Print out binary data as is without breaking the terminal

Question

I've written a Python module to dump objects. When using it with objects that hold binary data (e.g. numpy.ndarray) in a linux terminal (TERM=linux) though, printing out the data results in the terminal's font breaking - apparently, some characters are treated as terminal control sequences. In Windows, printing works fine, even in Cygwin's mintty terminal (it has TERM=xterm though).

The same happens when I cat a binary file.

I can fix that with reset, of course, but at the cost of losing the output, and it's generally inconvenient. While I do know that most, if not all control characters have alternative graphical representations in fonts (e.g. for CR, it's ♪).
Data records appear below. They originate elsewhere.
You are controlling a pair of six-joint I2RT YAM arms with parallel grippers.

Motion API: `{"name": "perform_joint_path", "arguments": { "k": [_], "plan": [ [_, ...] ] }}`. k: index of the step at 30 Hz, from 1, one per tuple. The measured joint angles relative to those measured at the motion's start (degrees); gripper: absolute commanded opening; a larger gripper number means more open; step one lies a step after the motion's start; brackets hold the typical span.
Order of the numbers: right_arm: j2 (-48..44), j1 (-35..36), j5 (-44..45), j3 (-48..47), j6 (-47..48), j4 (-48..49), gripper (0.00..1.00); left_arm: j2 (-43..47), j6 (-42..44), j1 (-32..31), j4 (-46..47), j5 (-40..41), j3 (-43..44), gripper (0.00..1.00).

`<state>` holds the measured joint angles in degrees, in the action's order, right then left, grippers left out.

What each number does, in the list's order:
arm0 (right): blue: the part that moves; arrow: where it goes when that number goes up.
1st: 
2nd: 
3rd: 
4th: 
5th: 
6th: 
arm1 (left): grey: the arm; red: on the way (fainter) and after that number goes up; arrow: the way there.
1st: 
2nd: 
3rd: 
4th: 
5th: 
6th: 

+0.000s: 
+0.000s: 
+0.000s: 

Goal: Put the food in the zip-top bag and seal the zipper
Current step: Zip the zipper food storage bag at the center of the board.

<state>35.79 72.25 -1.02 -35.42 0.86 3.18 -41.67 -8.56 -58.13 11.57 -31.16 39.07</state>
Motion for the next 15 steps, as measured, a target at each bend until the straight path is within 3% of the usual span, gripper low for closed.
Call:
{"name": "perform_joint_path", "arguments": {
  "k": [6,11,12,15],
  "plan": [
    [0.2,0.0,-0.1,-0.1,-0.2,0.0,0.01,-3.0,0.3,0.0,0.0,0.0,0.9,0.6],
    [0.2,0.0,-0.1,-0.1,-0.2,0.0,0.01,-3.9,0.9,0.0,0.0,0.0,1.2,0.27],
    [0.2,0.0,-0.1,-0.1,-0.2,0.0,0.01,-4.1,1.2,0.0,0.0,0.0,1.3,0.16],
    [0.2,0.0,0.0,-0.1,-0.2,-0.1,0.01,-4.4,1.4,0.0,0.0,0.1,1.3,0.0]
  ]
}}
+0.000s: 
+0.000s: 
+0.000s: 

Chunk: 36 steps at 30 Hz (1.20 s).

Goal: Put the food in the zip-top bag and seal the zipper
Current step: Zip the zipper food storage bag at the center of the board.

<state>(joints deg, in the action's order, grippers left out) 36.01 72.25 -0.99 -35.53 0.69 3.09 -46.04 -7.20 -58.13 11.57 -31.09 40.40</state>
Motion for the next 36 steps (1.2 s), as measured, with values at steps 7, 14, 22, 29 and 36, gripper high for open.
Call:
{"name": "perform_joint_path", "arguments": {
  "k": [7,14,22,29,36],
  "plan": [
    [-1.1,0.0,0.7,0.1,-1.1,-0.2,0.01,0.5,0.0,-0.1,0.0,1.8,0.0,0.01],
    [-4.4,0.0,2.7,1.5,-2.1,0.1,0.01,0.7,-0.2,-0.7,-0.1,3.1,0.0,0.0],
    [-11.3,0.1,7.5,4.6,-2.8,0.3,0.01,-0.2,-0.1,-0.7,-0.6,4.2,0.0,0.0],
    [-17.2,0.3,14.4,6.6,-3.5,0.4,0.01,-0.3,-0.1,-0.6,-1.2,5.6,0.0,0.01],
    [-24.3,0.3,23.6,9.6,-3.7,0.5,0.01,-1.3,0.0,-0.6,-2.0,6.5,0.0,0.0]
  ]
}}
So, is there some way to alter the raw stream to make the linux terminal treat special characters that were in it like literals? Basically, I wish to see something like this:

I'm primarily interested in a programmatic way (=what needs to be done from terminal's standpoint and an implementation in common system libraries if there is one); a way in shell would be a plus.

Python's repr() doesn't fit my needs: it expands any non-printable-ASCII characters and into variable-length sequences, including national letters, while the module's design goal is for the dump printout to be concise and readable.

@drewbenn "the module's design goal is for the dump printout to be concise and readable". The image is PC's (and, consequently, DOS' and Windows') native way to represent binary data, and it's as close to that goal as possible: it always represents one byte with one character (so I readily see how many bytes everything takes, thus offsets), has almost 1-to-1 glyph-to-value mapping, and allows to quickly identify any embedded readable data (even UTF-8 in it, while not readable, has a very distinctive pattern). Basically, if it's there and it does the job, why invent anything else? — ivan_pozdeev, Dec 02 '16 at 21:12
@drewbenn I used that module in IronPython, Windows and Cygwin CPython for years, and only in Linux proper, ran into problems. It's only natural I wish to get around them with as little difference in behaviour as possible. — ivan_pozdeev, Dec 02 '16 at 21:19
@drewbenn I can show its usual output and let you decide for yourself if xxd or hexdump-style output would be out of place there. — ivan_pozdeev, Dec 02 '16 at 21:23

score 3 · Answer 1 · edited Apr 13 '17 at 12:36

3

The showconsolefont program can display 256 different (or 512 different...) glyphs at once on the Linux console. But it does this using a system call (which happens to only work for connections to the console device). Its manual page doesn't mention that.

But glyphs (which are used to display characters) aren't the same thing as characters. You would display a character by printing it on the terminal, and the terminal maps that to a glyph. There's no escape sequence which can tell the Linux console to treat control characters as printable.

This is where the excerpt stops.